Dr. Katie Baer, a speech pathologist at AMITA Resurrection Medical Center Hospital, shared her opinions on the matter with The Forum. “I believe that there are some areas of the country that are making their best effort,” she says, “but as a whole, I feel like there remains skepticism about the seriousness of the virus and the effectiveness of stay-at-home practices.” Although research behind COVID-19 is limited and mostly speculative, it is an individual’s civic duty to follow the stay-at-home mandate. That said, Dr. Baer adds, “it is absolutely okay to get outside to soak up the sun and get some fresh air—this is so important for our physical and mental health.” While it is beneficial to remain inside, there is no shame in taking an occasional stroll. “Just remember those masks on crowded sidewalks,” Dr. Baer says.

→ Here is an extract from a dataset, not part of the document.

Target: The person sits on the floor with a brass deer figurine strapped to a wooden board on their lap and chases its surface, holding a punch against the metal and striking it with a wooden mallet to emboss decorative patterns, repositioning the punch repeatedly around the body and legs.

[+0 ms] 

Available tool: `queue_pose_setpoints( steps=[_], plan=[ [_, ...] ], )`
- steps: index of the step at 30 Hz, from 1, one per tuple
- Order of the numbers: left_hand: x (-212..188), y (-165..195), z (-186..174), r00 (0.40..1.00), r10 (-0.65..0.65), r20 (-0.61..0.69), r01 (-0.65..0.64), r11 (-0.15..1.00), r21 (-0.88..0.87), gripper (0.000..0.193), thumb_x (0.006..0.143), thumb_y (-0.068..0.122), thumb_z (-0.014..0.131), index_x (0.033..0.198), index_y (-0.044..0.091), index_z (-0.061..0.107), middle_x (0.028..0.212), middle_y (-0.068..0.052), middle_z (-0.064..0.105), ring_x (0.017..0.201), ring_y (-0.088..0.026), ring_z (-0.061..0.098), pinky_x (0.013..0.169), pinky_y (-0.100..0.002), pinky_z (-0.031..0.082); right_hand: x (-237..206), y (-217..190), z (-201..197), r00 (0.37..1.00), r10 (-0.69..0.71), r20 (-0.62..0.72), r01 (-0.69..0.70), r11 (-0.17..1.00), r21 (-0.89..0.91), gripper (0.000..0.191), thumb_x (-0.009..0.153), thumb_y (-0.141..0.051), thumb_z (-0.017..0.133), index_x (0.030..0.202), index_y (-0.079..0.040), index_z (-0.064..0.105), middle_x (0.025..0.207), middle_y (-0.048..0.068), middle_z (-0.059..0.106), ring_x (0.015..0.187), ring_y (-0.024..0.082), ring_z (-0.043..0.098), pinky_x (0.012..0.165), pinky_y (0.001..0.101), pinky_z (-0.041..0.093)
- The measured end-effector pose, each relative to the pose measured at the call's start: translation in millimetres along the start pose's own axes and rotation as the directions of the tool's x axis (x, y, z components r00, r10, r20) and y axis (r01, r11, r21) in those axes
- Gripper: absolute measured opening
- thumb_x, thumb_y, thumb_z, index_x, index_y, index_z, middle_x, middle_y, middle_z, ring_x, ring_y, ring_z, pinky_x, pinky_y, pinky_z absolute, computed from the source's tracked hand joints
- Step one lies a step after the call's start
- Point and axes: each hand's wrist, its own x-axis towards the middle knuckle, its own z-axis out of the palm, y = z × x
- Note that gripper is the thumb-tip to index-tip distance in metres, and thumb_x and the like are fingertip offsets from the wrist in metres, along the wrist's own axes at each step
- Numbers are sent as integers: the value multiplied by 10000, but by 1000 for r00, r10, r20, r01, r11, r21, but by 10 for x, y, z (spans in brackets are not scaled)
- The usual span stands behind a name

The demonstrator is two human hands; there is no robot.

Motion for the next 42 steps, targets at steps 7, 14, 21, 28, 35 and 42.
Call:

With regards to Latin specifically, Nurse Yacu  says, “I am confident that everyone in the Latin community has taken the orders seriously because we know the positive impact we can make when we do things together.” She emphasizes that now more than ever, it is essential to have confidence in each other. “As Romans, we endure and overcome adversity because we have each other for support, collaboration, enthusiasm, and trust,” she says. To Nurse Yacu’s point, whether you are in agreement with someone’s actions or not, at this time, respect should be extended to all members of the community. Like Dr. Baer, Nurse Yacu agrees that it is acceptable, even necessary, to go outside once in a while. She says, “staying physically active is one of the best ways to keep your mind and body healthy, not to mention, fresh air is safer!” However, Nurse Yacu does mention a few ways to stay safe when leaving your home. “Everyone should take the necessary precautions—staying 6ft away from others, avoiding crowded areas, staying home if sick, etc.,” she adds.

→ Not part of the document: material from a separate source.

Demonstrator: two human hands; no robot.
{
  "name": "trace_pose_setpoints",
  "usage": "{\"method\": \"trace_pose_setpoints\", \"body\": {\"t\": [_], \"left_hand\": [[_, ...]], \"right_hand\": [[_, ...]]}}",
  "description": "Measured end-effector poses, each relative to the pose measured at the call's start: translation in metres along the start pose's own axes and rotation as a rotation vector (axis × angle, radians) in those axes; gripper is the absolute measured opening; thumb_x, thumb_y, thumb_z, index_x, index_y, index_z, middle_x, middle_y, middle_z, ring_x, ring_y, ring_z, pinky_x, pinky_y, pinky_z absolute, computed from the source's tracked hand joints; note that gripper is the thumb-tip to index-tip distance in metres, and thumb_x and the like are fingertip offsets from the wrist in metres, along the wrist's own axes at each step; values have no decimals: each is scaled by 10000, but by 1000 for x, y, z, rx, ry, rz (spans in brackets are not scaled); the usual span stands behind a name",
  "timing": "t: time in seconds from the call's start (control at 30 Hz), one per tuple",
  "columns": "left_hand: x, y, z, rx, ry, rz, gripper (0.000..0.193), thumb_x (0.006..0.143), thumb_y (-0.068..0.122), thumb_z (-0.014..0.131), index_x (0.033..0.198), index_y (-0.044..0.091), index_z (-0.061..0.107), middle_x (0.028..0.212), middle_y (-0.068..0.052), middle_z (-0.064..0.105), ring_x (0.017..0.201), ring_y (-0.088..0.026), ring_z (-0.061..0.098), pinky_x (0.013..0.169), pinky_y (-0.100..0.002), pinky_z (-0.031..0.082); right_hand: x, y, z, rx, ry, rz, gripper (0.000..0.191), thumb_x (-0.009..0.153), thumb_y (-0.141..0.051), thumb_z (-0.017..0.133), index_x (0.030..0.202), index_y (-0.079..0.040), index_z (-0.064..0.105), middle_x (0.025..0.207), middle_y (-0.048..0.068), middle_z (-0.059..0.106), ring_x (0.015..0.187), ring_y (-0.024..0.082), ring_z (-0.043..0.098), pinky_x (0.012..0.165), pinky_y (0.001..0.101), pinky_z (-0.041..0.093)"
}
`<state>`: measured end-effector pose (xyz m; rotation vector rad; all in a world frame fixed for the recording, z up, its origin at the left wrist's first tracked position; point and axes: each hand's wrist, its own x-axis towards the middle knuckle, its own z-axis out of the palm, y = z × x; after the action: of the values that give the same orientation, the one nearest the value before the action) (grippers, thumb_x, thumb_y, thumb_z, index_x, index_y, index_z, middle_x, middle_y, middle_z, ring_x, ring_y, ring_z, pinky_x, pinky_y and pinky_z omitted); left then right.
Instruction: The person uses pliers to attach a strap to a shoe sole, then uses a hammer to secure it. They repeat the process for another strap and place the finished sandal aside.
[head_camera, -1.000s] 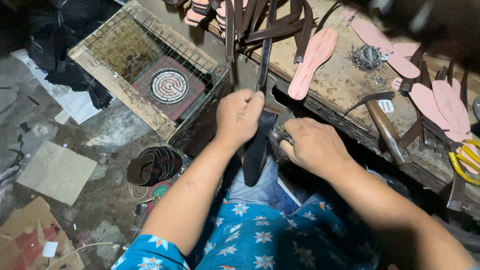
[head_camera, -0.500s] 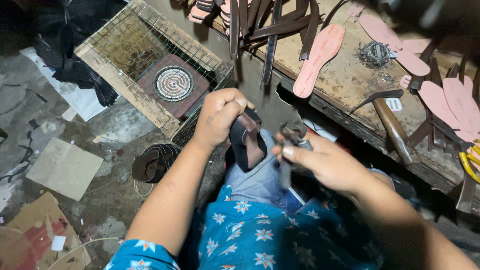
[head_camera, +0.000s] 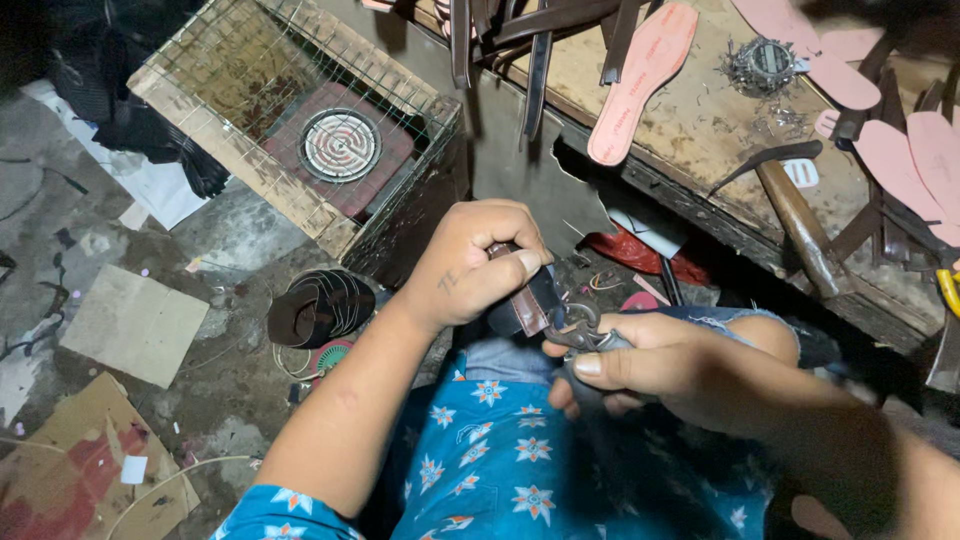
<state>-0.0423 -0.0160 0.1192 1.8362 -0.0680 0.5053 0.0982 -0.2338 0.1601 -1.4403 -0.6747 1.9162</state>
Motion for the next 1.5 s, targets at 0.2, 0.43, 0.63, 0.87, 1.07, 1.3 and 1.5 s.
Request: {"method": "trace_pose_setpoints", "body": {"t": [0.2, 0.43, 0.63, 0.87, 1.07, 1.3, 1.5], "left_hand": [[-2, 7, 15, 116, -13, 70, 135, 831, 180, 643, 817, 45, 640, 829, -95, 673, 791, -272, 664, 736, -374, 507], [-4, 12, 18, 104, -25, 77, 125, 841, 180, 639, 825, 56, 638, 854, -88, 690, 802, -268, 688, 739, -373, 528], [-7, 15, 22, 167, -66, 157, 119, 824, 174, 652, 830, 55, 644, 858, -97, 689, 830, -285, 679, 769, -377, 537], [-13, 2, 25, 1, 283, -22, 136, 856, 129, 608, 787, 13, 625, 795, -94, 675, 715, -185, 640, 693, -308, 503], [-9, -19, 24, -64, 512, -69, 138, 868, 75, 585, 764, -16, 579, 793, -96, 651, 732, -148, 615, 705, -293, 514], [-5, -29, 5, -155, 392, -117, 149, 864, 93, 564, 750, -1, 548, 803, -88, 656, 757, -147, 607, 726, -294, 511], [-2, -35, -5, -341, 353, -149, 117, 845, 94, 551, 771, 5, 535, 814, -83, 602, 810, -175, 636, 783, -315, 532]], "right_hand": [[-9, 3, 5, -100, 90, 133, 429, 876, -276, 557, 1229, -80, 701, 1063, 22, 786, 1005, 106, 679, 924, 273, 506], [-17, 3, 11, -236, 127, 36, 349, 882, -262, 553, 1084, -46, 739, 938, 37, 764, 917, 130, 674, 869, 279, 503], [-18, -7, 18, -213, 92, 40, 322, 912, -269, 554, 1116, -74, 708, 883, 27, 695, 841, 125, 608, 804, 292, 493], [13, 22, 39, -509, 630, -424, 269, 951, -221, 636, 1124, -28, 567, 751, 71, 648, 656, 144, 637, 611, 311, 514], [114, 63, 31, -231, 860, -870, 235, 975, -108, 632, 1111, -37, 454, 735, 34, 674, 601, 81, 656, 545, 266, 555], [88, 58, 19, -157, 464, -698, 184, 963, -141, 651, 1089, -15, 608, 895, 81, 638, 796, 140, 572, 738, 317, 487], [64, 50, 22, -290, 365, -418, 325, 968, -242, 595, 1219, -44, 651, 1108, 107, 695, 987, 150, 609, 914, 310, 475]]}}
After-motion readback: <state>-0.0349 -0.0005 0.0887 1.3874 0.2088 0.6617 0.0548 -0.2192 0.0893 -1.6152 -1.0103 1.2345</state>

Senior Sophie Golub comments on those in the community who are acting against the order. “Although there have been times where slightly larger groups have hung out, it seemed like it was not for a very long time,” she says. Golub also mentions the safety precautions people have taken if they do choose to congregate. She says, “a lot of the time they [are] social distancing while being with a group.” Golub also agrees that all people should leave their house occasionally. “I think going outside for even a few minutes can give people a break from the stress of being stuck in their house,” she adds. It is possible that for some, following the state’s mandate could be detrimental to their mental health; rather than judging the decisions made by individuals, it is crucial to consider why they may have made such decisions. Above all, Golub extends her well wishes for all Romans. “I hope everyone is trying to stay as happy and positive as possible,” she says.

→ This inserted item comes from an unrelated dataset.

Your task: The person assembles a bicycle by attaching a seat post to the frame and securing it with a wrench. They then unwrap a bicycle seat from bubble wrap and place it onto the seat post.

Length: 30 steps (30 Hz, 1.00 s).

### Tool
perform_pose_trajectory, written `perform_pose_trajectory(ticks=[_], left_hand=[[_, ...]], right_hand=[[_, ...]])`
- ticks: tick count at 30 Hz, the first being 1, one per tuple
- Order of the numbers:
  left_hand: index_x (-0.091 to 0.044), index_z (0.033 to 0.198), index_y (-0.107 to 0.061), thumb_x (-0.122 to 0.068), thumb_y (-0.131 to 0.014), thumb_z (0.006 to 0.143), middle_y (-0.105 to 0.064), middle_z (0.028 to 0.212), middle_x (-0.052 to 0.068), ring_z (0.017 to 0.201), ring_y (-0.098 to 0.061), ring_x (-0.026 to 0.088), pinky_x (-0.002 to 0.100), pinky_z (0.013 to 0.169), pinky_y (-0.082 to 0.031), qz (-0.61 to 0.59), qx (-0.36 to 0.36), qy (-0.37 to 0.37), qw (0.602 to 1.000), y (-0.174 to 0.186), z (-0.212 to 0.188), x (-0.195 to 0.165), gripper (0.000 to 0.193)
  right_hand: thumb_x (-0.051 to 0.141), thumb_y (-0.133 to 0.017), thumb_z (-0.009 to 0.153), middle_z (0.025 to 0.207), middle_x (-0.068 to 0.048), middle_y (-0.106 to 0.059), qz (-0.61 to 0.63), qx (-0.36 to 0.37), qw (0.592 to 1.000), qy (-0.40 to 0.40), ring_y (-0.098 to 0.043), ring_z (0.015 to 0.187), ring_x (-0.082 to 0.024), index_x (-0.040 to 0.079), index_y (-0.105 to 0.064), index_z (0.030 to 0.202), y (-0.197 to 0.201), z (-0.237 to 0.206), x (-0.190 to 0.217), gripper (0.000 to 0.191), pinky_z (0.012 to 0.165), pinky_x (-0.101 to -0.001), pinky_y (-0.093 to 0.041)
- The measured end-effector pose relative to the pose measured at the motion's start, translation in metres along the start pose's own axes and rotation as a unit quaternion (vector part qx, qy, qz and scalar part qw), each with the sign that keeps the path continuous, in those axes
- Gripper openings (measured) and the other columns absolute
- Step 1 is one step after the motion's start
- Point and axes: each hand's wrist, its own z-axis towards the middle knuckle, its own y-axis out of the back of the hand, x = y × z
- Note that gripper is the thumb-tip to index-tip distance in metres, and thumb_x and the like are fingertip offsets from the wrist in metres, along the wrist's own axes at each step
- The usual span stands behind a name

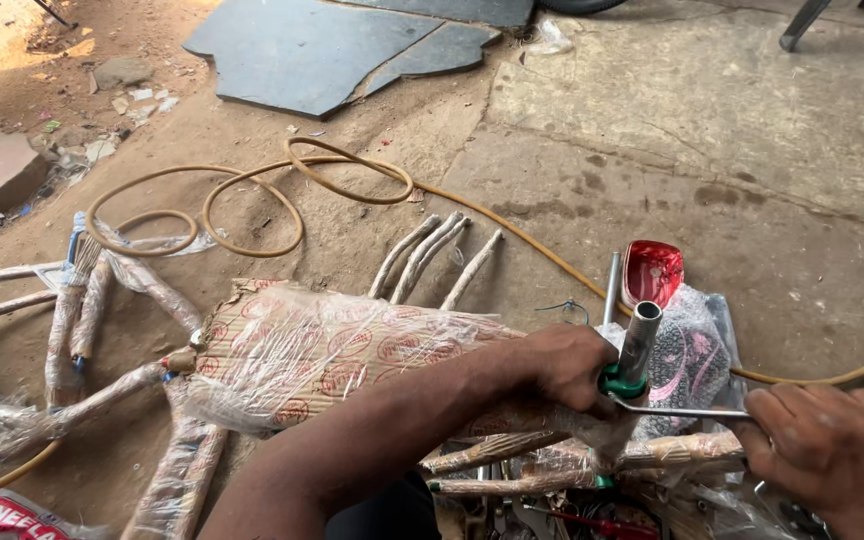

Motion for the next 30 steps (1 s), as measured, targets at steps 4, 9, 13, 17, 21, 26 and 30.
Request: perform_pose_trajectory(ticks=[4, 9, 13, 17, 21, 26, 30], left_hand=[[-0.016, 0.115, -0.073, -0.057, -0.079, 0.075, -0.079, 0.096, 0.009, 0.086, -0.077, 0.023, 0.040, 0.081, -0.061, 0.018, 0.042, 0.041, 0.998, -0.001, 0.004, -0.002, 0.057], [-0.017, 0.113, -0.074, -0.049, -0.079, 0.076, -0.079, 0.095, 0.006, 0.087, -0.074, 0.020, 0.041, 0.082, -0.058, -0.012, 0.004, 0.002, 1.000, -0.001, 0.003, -0.002, 0.049], [-0.013, 0.109, -0.074, -0.043, -0.083, 0.075, -0.078, 0.098, 0.011, 0.089, -0.073, 0.023, 0.041, 0.086, -0.058, -0.004, 0.015, 0.015, 1.000, 0.000, 0.002, -0.002, 0.046], [-0.017, 0.115, -0.073, -0.038, -0.078, 0.077, -0.078, 0.104, 0.008, 0.091, -0.072, 0.021, 0.041, 0.088, -0.056, -0.067, 0.001, -0.015, 0.998, 0.001, 0.000, -0.003, 0.044], [-0.017, 0.113, -0.074, -0.037, -0.078, 0.078, -0.079, 0.102, 0.006, 0.088, -0.073, 0.020, 0.039, 0.085, -0.058, -0.056, -0.001, -0.029, 0.998, 0.002, -0.002, -0.004, 0.041], [-0.017, 0.112, -0.074, -0.041, -0.079, 0.079, -0.078, 0.094, 0.006, 0.081, -0.071, 0.021, 0.040, 0.079, -0.058, -0.018, 0.025, 0.005, 1.000, 0.002, 0.003, 0.000, 0.041], [-0.016, 0.112, -0.073, -0.043, -0.082, 0.077, -0.077, 0.093, 0.008, 0.082, -0.071, 0.021, 0.040, 0.079, -0.057, 0.016, 0.029, 0.009, 0.999, 0.002, 0.001, -0.006, 0.046]], right_hand=[[0.038, -0.072, 0.087, 0.072, -0.007, -0.069, 0.323, -0.249, 0.909, -0.085, -0.063, 0.057, -0.018, 0.010, -0.073, 0.088, -0.032, 0.003, 0.080, 0.029, 0.049, -0.0322, -0.047], [0.047, -0.067, 0.096, 0.063, -0.008, -0.060, 0.509, -0.184, 0.806, -0.238, -0.058, 0.049, -0.023, 0.006, -0.071, 0.090, -0.111, -0.009, 0.172, 0.042, 0.053, -0.0375, -0.044], [0.059, -0.052, 0.092, 0.070, -0.007, -0.069, 0.301, -0.104, 0.932, -0.174, -0.069, 0.064, -0.027, 0.015, -0.075, 0.090, -0.074, -0.034, 0.089, 0.050, 0.058, -0.0433, -0.054], [0.073, -0.045, 0.088, 0.075, 0.000, -0.072, 0.060, 0.195, 0.966, -0.161, -0.074, 0.070, -0.019, 0.022, -0.074, 0.084, 0.050, -0.004, 0.027, 0.059, 0.068, -0.0397, -0.062], [0.076, -0.045, 0.089, 0.070, 0.003, -0.068, 0.050, 0.203, 0.972, -0.103, -0.071, 0.063, -0.012, 0.020, -0.069, 0.078, 0.087, 0.020, 0.030, 0.062, 0.061, -0.0319, -0.061], [0.069, -0.044, 0.086, 0.055, 0.001, -0.059, 0.121, -0.131, 0.984, -0.022, -0.059, 0.049, -0.016, 0.017, -0.066, 0.073, 0.009, 0.002, 0.022, 0.058, 0.045, -0.0360, -0.047], [0.070, -0.041, 0.097, 0.054, 0.001, -0.052, 0.110, -0.337, 0.935, -0.015, -0.049, 0.047, -0.012, 0.014, -0.064, 0.070, -0.012, -0.001, 0.055, 0.067, 0.043, -0.0328, -0.034]])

Ninth grader Carly Warms says, “by cancelling school, sports and social events, the Latin community is able to try and decrease the risk of the virus spreading.” Although this might be true in the Latin community, Warms feels that the nation must take the order more seriously. “I think that the country as a whole is not taking the stay-at-home order serious enough,” she adds, “a couple of states are removing the stay-at-home order, even though a vaccine for the virus has not been found yet.” Even so, it is unlikely that normalcy will be suspended until a vaccine is found—but it is fair to wonder how the country will safely return to life before then.

It is clear that the world, the nation, and the Latin community are in a time of crisis. In such a period of uncertainty and indecision, it is inevitable that people will cope with their new reality in varying ways. It is impossible to know the most effective way to eradicate the virus; but if all citizens do their best to follow the stay-at- home order and focus on their own health, the end will likely be in sight. Based on her experiences in the hospital, Dr. Baer confirms this claim. She says, “I encourage all to connect with friends and family in the safest manner possible—I believe we can get through this safely if we work together and support these efforts.”